• _EXERCISE REQUIREMENTS_
Exactly as written, return every line of the data below apart from the pictures.

• _INFORMATION SUPPLIED_
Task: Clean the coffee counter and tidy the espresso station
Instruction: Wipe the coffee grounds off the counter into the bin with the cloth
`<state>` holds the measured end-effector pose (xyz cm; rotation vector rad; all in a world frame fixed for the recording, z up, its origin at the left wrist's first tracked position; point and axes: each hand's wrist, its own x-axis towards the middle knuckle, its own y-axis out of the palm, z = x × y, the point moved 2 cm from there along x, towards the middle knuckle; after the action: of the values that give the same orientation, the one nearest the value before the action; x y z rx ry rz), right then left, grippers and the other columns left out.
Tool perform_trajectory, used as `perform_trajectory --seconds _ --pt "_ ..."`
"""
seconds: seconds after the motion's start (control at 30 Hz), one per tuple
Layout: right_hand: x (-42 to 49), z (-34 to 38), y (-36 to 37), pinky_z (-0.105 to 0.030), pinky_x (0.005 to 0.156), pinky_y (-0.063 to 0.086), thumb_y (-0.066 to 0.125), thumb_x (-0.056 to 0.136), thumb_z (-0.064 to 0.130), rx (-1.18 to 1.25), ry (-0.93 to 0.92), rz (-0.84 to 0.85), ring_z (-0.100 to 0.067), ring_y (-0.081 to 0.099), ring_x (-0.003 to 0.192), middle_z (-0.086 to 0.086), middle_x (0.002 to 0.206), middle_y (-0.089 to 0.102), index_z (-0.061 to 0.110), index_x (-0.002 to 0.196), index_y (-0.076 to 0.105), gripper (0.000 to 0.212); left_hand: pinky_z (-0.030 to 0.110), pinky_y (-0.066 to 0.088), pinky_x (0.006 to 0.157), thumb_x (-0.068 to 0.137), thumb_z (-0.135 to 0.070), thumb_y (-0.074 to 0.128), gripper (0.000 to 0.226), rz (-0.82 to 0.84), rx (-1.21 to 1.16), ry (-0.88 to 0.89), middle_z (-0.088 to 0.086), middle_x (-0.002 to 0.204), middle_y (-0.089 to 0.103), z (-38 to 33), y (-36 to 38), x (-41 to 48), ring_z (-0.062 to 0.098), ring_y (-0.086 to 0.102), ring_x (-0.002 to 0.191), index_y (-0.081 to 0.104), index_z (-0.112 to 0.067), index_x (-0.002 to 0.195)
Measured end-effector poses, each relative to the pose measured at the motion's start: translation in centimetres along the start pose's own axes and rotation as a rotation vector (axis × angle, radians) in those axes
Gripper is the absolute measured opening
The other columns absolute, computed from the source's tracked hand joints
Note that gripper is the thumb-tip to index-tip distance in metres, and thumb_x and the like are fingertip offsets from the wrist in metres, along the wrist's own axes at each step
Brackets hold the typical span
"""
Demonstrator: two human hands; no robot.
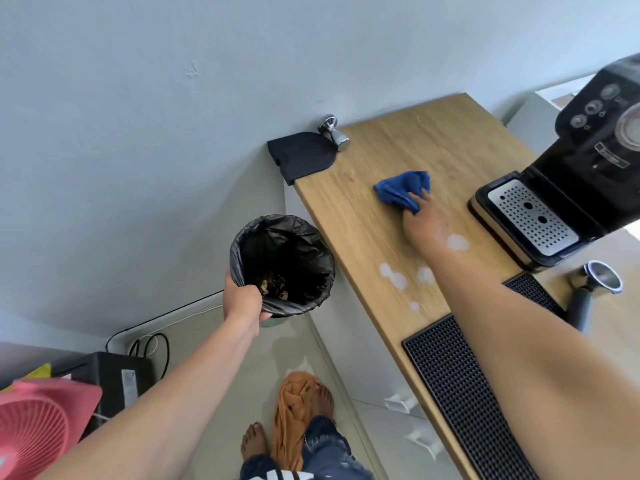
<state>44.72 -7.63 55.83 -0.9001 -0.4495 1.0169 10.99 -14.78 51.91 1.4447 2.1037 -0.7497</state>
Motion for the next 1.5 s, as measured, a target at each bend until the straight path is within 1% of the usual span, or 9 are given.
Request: perform_trajectory --seconds 0.1,0.23,0.43,0.63,0.8,1.1,1.2,1.3,1.5 --pt "-3.0 2.0 2.8 -0.045 0.118 0.021 0.047 0.093 0.019 -0.002 -0.070 0.021 -0.024 0.027 0.145 0.000 0.159 0.027 0.023 0.141 0.048 0.048 0.026 0.051 0.052 0.079 0.002 0.030 0.075 0.001 -0.008 -0.008 -0.005 0.124 0.062 -0.2 0.1 -0.3 0.031 0.063 0.105 0.045 -0.049 0.133" --pt "-8.8 6.6 7.2 -0.045 0.117 0.024 0.055 0.089 0.018 0.009 -0.227 0.076 -0.022 0.024 0.147 -0.001 0.157 0.031 0.022 0.139 0.051 0.050 0.027 0.052 0.052 0.076 0.001 0.031 0.075 -0.011 -0.024 -0.003 -0.005 0.123 0.063 -0.1 0.2 -0.5 0.029 0.064 0.101 0.046 -0.046 0.133" --pt "-14.8 11.6 10.7 -0.034 0.114 0.017 0.056 0.090 0.012 0.163 -0.427 0.251 -0.016 0.021 0.147 -0.001 0.157 0.032 0.019 0.139 0.052 0.050 0.027 0.050 0.051 0.079 -0.001 0.033 0.064 -0.006 -0.078 0.032 -0.003 0.113 0.068 0.1 0.4 -0.9 0.021 0.062 0.077 0.053 -0.042 0.124" --pt "-6.7 8.1 5.0 -0.048 0.114 0.030 0.056 0.087 0.012 0.263 -0.232 -0.049 -0.023 0.039 0.140 -0.001 0.154 0.038 0.021 0.135 0.056 0.049 0.020 0.045 0.037 0.078 0.004 0.029 0.072 -0.010 -0.067 0.020 -0.002 0.121 0.063 -0.2 -0.1 -0.6 0.031 0.063 0.100 0.050 -0.040 0.131" --pt "-2.0 2.9 2.3 -0.046 0.118 0.020 0.049 0.093 0.018 0.094 -0.013 0.014 -0.025 0.026 0.145 -0.001 0.159 0.027 0.022 0.141 0.049 0.048 0.022 0.047 0.040 0.075 0.003 0.027 0.076 -0.040 -0.064 0.039 -0.001 0.125 0.064 -0.5 0.0 0.2 0.034 0.063 0.106 0.049 -0.042 0.132" --pt "-13.5 11.3 10.9 -0.040 0.119 0.021 0.059 0.087 0.010 0.171 -0.447 0.226 -0.021 0.024 0.147 -0.003 0.154 0.036 0.016 0.136 0.055 0.049 0.032 0.051 0.054 0.069 -0.007 0.033 0.073 -0.076 -0.117 0.033 -0.002 0.118 0.068 -0.9 0.5 0.4 0.028 0.064 0.084 0.051 -0.043 0.130" --pt "-11.2 11.2 9.3 -0.037 0.119 0.022 0.059 0.087 0.010 0.279 -0.422 0.163 -0.018 0.026 0.146 0.000 0.154 0.037 0.018 0.136 0.056 0.049 0.030 0.050 0.054 0.076 -0.001 0.032 0.068 -0.076 -0.123 0.047 0.000 0.116 0.066 -1.3 0.6 0.8 0.030 0.063 0.088 0.052 -0.039 0.128" --pt "-4.9 8.6 5.1 -0.048 0.117 0.027 0.055 0.087 0.012 0.303 -0.282 -0.004 -0.021 0.033 0.143 0.000 0.154 0.037 0.020 0.136 0.055 0.050 0.027 0.048 0.052 0.077 0.002 0.030 0.068 -0.090 -0.121 0.066 -0.001 0.118 0.064 -2.1 0.8 1.5 0.030 0.061 0.094 0.051 -0.040 0.126" --pt "4.9 0.0 -1.1 -0.046 0.116 0.028 0.043 0.090 0.021 0.071 0.058 -0.110 -0.025 0.029 0.144 -0.004 0.156 0.033 0.020 0.139 0.050 0.049 0.026 0.048 0.052 0.079 0.003 0.028 0.069 -0.145 -0.123 0.074 -0.001 0.119 0.062 -2.8 1.6 2.6 0.030 0.060 0.099 0.049 -0.036 0.133"
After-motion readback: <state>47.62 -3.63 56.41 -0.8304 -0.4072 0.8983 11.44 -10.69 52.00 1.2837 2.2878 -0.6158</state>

• _SOLUTION TO THE PROBLEM_
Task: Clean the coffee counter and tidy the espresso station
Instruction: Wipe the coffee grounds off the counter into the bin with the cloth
`<state>` holds the measured end-effector pose (xyz cm; rotation vector rad; all in a world frame fixed for the recording, z up, its origin at the left wrist's first tracked position; point and axes: each hand's wrist, its own x-axis towards the middle knuckle, its own y-axis out of the palm, z = x × y, the point moved 2 cm from there along x, towards the middle knuckle; after the action: of the values that give the same orientation, the one nearest the value before the action; x y z rx ry rz), right then left, grippers and the other columns left out.
Tool perform_trajectory, used as `perform_trajectory --seconds _ --pt "_ ..."`
"""
seconds: seconds after the motion's start (control at 30 Hz), one per tuple
Layout: right_hand: x (-42 to 49), z (-34 to 38), y (-36 to 37), pinky_z (-0.105 to 0.030), pinky_x (0.005 to 0.156), pinky_y (-0.063 to 0.086), thumb_y (-0.066 to 0.125), thumb_x (-0.056 to 0.136), thumb_z (-0.064 to 0.130), rx (-1.18 to 1.25), ry (-0.93 to 0.92), rz (-0.84 to 0.85), ring_z (-0.100 to 0.067), ring_y (-0.081 to 0.099), ring_x (-0.003 to 0.192), middle_z (-0.086 to 0.086), middle_x (0.002 to 0.206), middle_y (-0.089 to 0.102), index_z (-0.061 to 0.110), index_x (-0.002 to 0.196), index_y (-0.076 to 0.105), gripper (0.000 to 0.212); left_hand: pinky_z (-0.030 to 0.110), pinky_y (-0.066 to 0.088), pinky_x (0.006 to 0.157), thumb_x (-0.068 to 0.137), thumb_z (-0.135 to 0.070), thumb_y (-0.074 to 0.128), gripper (0.000 to 0.226), rz (-0.82 to 0.84), rx (-1.21 to 1.16), ry (-0.88 to 0.89), middle_z (-0.088 to 0.086), middle_x (-0.002 to 0.204), middle_y (-0.089 to 0.103), z (-38 to 33), y (-36 to 38), x (-41 to 48), ring_z (-0.062 to 0.098), ring_y (-0.086 to 0.102), ring_x (-0.002 to 0.191), index_y (-0.081 to 0.104), index_z (-0.112 to 0.067), index_x (-0.002 to 0.195)
Measured end-effector poses, each relative to the pose measured at the motion's start: translation in centimetres along the start pose's own axes and rotation as a rotation vector (axis × angle, radians) in those axes
Gripper is the absolute measured opening
The other columns absolute, computed from the source's tracked hand joints
Note that gripper is the thumb-tip to index-tip distance in metres, and thumb_x and the like are fingertip offsets from the wrist in metres, along the wrist's own axes at each step
Brackets hold the typical span
"""
Demonstrator: two human hands; no robot.
<state>44.72 -7.63 55.83 -0.9001 -0.4495 1.0169 10.99 -14.78 51.91 1.4447 2.1037 -0.7497</state>
Motion for the next 1.5 s, as measured, a target at each bend until the straight path is within 1% of the usual span, or 9 are given.
Request: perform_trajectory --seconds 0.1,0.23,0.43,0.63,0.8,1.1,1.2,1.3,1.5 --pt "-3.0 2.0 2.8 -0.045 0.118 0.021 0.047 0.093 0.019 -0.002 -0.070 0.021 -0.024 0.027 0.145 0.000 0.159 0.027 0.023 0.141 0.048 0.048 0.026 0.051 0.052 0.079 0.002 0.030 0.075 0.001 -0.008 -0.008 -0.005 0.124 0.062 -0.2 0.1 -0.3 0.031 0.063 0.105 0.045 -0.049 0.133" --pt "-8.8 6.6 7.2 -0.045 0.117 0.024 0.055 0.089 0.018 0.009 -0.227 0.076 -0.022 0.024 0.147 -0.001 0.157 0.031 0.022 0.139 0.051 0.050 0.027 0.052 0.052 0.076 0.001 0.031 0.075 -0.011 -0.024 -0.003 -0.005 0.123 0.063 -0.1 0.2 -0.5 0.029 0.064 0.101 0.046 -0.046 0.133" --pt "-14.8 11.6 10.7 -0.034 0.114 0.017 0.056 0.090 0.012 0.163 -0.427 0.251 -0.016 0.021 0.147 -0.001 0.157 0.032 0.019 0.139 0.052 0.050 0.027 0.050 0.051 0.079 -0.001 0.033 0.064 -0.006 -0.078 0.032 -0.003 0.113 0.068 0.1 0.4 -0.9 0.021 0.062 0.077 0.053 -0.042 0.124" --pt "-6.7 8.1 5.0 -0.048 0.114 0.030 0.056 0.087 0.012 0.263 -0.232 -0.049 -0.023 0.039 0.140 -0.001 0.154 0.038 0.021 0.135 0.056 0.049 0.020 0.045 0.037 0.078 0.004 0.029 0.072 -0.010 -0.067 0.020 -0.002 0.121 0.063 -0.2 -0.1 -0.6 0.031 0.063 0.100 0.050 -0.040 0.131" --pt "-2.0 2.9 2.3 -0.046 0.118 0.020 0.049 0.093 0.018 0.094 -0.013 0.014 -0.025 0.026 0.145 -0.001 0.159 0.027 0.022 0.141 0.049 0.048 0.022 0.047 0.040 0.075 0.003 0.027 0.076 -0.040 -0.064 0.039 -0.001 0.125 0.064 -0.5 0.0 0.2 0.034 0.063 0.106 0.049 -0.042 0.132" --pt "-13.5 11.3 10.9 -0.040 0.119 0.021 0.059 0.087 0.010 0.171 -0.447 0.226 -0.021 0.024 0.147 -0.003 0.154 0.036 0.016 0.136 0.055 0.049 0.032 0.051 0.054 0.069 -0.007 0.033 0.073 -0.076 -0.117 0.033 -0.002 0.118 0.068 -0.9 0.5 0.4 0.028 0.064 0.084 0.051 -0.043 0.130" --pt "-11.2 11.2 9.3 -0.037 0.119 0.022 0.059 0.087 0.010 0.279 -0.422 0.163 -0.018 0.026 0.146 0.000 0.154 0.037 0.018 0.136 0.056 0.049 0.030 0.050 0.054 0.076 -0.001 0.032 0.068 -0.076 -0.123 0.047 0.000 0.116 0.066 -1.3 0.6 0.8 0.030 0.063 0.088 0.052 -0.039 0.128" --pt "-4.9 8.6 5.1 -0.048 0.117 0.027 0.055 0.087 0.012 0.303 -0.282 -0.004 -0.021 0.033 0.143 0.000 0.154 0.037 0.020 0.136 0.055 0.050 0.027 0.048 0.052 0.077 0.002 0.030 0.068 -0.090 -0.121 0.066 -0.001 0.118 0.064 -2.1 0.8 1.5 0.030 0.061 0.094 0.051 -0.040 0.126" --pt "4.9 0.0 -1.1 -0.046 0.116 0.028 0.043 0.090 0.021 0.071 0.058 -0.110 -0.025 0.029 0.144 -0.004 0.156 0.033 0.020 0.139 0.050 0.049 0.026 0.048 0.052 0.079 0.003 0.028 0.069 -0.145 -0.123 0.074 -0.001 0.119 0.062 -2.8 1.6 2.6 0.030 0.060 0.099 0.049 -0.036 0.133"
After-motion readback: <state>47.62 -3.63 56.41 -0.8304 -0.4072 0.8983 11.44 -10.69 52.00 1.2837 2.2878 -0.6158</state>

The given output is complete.